# Satellite view overlay in a Simrad Go9 XSE



## Finn Maccumhail (Apr 9, 2010)

So I'm pretty much a Neandertal when it comes to electronics but I've got a Simrad on my new skiff but no transducer. The main thing I want is the satellite overlay for tracks through broken marsh. Anybody have any insight on setting that up for idiots like me? Reading the manual I'm not sure if I've got to get a separate chip or not. Right now I've just got the mapping/chip that came with it.


----------



## RABillstein (Jan 10, 2019)

What state do you live in? Isla Marine (Florida Marine Tracks FMT) makes the best product for what you are looking for; if you live in FL or LA.


----------



## Rookiemistake (Jan 30, 2013)

I think buying a chip is the only way to add sat imagery


----------



## attitudeindicator (Sep 8, 2020)

Strike lines has 4K imagery and I love it on my lowrance unit


----------



## coconutgroves (Sep 23, 2013)

The Go9 really isn't the best with sat overlay - the resolution just isn't high enough. I was not impressed and actually used my phone instead. But it is a great unit for the price - some don't need sat and it is a good choice if that is the case.
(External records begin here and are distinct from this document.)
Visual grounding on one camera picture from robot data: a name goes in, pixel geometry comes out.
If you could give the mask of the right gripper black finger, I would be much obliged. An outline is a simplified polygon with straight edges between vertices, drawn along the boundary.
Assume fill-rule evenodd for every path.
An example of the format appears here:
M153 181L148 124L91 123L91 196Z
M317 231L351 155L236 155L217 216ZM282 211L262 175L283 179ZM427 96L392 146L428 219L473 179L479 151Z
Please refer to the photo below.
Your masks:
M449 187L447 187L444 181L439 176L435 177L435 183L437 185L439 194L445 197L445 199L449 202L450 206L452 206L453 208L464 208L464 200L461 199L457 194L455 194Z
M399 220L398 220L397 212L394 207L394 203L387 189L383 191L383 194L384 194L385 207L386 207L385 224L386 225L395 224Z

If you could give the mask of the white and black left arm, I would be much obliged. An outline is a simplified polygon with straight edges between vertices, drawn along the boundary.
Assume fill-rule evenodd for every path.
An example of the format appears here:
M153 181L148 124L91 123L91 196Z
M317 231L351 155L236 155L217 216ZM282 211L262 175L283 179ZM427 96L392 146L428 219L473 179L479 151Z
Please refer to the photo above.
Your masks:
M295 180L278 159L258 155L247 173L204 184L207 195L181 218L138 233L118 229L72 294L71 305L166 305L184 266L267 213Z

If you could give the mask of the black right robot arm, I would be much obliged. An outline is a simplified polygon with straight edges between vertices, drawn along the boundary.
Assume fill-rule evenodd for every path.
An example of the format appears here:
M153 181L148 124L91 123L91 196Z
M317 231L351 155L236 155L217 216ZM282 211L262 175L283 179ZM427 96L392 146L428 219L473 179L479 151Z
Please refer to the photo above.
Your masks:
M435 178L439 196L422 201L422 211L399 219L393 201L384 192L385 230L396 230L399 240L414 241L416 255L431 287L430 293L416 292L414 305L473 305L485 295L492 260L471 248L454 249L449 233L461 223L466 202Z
I went up to an Evo NSS3 7" (I didn't need to larger screen, or price tag) and the resolution is better. Sat looks better and is clearer.
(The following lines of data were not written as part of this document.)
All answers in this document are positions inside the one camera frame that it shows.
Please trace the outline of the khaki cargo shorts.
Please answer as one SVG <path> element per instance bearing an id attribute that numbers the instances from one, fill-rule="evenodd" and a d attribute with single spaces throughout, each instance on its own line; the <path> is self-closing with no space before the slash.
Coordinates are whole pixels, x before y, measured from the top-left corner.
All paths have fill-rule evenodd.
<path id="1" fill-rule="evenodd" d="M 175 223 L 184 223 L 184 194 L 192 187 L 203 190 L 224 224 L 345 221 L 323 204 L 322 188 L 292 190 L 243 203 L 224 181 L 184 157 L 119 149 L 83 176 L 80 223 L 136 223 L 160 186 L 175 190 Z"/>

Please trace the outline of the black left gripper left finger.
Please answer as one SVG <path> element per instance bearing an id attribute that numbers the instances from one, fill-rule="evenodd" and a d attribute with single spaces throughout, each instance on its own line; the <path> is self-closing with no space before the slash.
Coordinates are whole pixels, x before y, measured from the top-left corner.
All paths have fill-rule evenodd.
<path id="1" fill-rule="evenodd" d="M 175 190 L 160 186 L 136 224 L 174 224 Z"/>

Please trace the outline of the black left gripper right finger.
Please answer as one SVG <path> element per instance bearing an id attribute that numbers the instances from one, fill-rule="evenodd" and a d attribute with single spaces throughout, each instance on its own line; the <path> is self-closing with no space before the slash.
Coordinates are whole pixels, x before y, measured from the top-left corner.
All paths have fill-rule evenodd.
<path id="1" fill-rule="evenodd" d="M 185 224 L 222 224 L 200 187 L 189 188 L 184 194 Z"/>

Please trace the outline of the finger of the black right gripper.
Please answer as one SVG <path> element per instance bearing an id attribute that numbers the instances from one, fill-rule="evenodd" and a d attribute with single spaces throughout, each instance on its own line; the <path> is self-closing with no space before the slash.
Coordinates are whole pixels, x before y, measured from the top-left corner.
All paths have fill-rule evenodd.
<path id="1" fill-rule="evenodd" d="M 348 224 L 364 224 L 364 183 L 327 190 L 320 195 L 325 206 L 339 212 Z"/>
Here is each unit, their base, basic cost, size and their resolution (from my recon):

nss7 - $1,349
9.4 x 5.9 x 3.5"
600 x 1024

nss9 - $1,999
11.30 x 6.55 x 3.50"
720 x 1280

go7 - $679
7.56" x 5.55" x 3.26"
480 x 800

go9 - $899
9.75" x 6.875" x 3"
480 x 800

Here is a DPI calculator so you can see the difference. More pixels per inch means better resolution and clarity of the image:



DPI Calculator / PPI Calculator


----------



## Rookiemistake (Jan 30, 2013)

coconutgroves said:


> The Go9 really isn't the best with sat overlay - the resolution just isn't high enough. I was not impressed and actually used my phone instead. But it is a great unit for the price - some don't need sat and it is a good choice if that is the case.
> 
> I went up to an Evo NSS3 7" (I didn't need to larger screen, or price tag) and the resolution is better. Sat looks better and is clearer.
> 
> ...


What sat overlay did you go with


----------



## Capt.Ron (Mar 5, 2014)

Get the navionics platinum chip and roll with it. That’s what I’m running on the Go9 I got from you. The strike lines one is blurry as shit.


----------



## coconutgroves (Sep 23, 2013)

Capt.Ron said:


> Get the navionics platinum chip and roll with it. That’s what I’m running on the Go9 I got from you. The strike lines one is blurry as shit.


You must have better eyes than me bro! Or I am just pickier!

I was using C-Map Reveal.


----------



## Chumplz (Mar 23, 2021)

FL Marine Tracks


----------



## KCTim (Feb 7, 2017)

I had the G09 for over four years and dealt with the same issue. As CG mentioned above, the GO9 map set it comes with is very poor quality. 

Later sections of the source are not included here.